Work task: Take each line below that has "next" and copy it.

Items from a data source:
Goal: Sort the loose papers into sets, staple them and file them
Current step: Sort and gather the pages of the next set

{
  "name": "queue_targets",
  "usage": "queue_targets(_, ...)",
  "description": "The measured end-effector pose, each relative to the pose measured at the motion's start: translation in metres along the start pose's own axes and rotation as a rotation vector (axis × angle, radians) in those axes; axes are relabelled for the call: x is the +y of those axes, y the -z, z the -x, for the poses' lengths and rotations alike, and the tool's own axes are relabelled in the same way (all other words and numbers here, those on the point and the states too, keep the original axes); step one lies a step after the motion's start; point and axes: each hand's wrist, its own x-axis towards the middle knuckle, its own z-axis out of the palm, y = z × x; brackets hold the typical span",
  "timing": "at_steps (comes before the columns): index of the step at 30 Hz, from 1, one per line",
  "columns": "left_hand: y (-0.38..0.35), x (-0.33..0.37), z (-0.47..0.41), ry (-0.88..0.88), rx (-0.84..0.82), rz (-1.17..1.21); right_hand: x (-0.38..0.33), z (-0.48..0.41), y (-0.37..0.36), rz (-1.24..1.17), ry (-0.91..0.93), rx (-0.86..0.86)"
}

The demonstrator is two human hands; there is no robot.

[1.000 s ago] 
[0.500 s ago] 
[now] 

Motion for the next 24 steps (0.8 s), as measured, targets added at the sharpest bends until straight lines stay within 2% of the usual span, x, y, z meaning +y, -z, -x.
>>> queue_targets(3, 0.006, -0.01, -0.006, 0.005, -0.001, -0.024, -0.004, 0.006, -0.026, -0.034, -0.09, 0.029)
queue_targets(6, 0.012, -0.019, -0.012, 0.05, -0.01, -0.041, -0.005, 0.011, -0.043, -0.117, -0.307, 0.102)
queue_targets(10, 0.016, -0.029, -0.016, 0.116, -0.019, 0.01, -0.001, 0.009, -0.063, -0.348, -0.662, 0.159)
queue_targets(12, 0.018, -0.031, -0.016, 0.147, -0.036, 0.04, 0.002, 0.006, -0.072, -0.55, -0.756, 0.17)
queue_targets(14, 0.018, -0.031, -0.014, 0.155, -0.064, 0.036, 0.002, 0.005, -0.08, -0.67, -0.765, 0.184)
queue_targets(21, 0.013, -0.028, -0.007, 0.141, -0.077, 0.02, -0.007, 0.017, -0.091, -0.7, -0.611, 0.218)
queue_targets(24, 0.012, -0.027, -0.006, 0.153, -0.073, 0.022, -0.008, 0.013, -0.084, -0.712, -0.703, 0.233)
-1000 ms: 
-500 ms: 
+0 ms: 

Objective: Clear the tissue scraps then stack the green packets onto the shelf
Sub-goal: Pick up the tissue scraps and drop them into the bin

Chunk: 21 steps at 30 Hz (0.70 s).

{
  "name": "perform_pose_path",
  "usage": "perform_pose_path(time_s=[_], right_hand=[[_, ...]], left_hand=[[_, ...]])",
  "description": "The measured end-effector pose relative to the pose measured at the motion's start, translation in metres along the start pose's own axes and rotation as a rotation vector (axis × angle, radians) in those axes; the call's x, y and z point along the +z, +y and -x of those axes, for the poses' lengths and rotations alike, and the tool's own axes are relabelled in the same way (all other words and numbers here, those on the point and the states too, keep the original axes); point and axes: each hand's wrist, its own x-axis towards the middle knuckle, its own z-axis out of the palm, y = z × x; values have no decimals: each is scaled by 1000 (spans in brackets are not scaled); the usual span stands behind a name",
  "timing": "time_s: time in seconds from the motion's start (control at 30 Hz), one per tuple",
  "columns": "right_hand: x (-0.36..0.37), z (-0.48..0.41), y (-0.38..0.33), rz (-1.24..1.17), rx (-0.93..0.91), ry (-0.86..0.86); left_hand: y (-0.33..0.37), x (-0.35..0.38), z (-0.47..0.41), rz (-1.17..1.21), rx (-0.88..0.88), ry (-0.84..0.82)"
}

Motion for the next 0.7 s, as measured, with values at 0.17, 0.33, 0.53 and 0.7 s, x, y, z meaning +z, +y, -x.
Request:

Response:
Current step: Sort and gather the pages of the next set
Motion for the next 24 steps (0.8 s), as measured, targets added at the sharpest bends until straight lines stay within 2% of the usual span, x, y, z meaning +y, -z, -x.
Motion for the next 0.7 s, as measured, with values at 0.17, 0.33, 0.53 and 0.7 s, x, y, z meaning +z, +y, -x.

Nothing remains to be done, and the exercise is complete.